8) Only take advice from people in the industry who have been in it for less than five years. If they are writers, only if they’ve written less than five books. If they’ve actually had SUCCESS in the industry, then by all means, ignore every word they say. This goes doubly true for anyone who has survived numerous ups and downs in a long writing career. It’s okay to take advice from someone successful if they fulfill the other criteria (i.e., written less than five books, in the industry less than five years). Because we all know there’s only one way to succeed in this business, so if someone’s never had to reinvent themselves or find another path to success, then we can definitely trust that their way to instant stardom will DEFINITELY work for us, too.
9) Complain, whine and moan about what a tough gig writing is, and feel slighted when the world doesn’t instantly recognize your genius. Better yet, argue with your fans and the people nice enough to read your books and give you honest feedback. Go on message boards and other public, un-eraseable internet sites and punish the world for not giving you the adoration to which you are entitled by virtue of your inherent awesomeness. Oh, and whatever you do, DON’T spend that time writing the next book.
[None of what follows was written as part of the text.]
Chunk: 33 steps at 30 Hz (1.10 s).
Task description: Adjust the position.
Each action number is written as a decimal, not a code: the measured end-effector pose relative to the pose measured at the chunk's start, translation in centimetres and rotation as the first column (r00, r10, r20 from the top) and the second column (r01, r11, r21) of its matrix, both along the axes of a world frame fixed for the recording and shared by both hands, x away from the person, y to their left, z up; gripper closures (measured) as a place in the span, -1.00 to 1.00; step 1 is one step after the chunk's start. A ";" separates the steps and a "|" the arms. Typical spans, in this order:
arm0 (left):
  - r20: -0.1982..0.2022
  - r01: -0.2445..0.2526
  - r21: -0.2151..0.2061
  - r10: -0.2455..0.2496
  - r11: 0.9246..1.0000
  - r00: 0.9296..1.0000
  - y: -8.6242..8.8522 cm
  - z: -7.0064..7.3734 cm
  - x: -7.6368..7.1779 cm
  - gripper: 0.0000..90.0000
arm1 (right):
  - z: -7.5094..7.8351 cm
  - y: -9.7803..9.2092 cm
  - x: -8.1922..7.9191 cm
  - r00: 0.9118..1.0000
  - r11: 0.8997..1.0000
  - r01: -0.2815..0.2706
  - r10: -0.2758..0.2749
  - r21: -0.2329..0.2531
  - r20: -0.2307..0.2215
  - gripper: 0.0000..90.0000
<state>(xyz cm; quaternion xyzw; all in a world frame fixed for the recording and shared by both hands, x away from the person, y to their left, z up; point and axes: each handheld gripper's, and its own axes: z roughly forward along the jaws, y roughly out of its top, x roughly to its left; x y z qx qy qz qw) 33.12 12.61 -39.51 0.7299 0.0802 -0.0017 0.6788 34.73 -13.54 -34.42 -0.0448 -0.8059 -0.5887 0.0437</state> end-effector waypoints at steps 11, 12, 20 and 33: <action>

10) Refuse to keep learning your craft. Don’t go to workshops run by long-term professionals, don’t read books on craft, or read other writers who are experts at doing things you’re still learning to do. Don’t ever venture outside of your comfort zone, in fact, or try anything new with your writing. Whatever you do, don’t treat it like a job for crying out loud, where you’re expected to improve your skill set over time! Someone might actually start taking writing as a serious profession if you did that! Zoinkers!
So those are my paltry bits of wisdom this month. If you follow these, you’ll be back to the couch and complaining about how no one understands you in no time. In fact, if you really do them diligently, you might never write another word…
Don’t follow these, and you might just realize what a fine gig this whole writing fiction thing is, and start having fun as you make it about you and your readers, and about telling the best darned stories that you can, each and every time.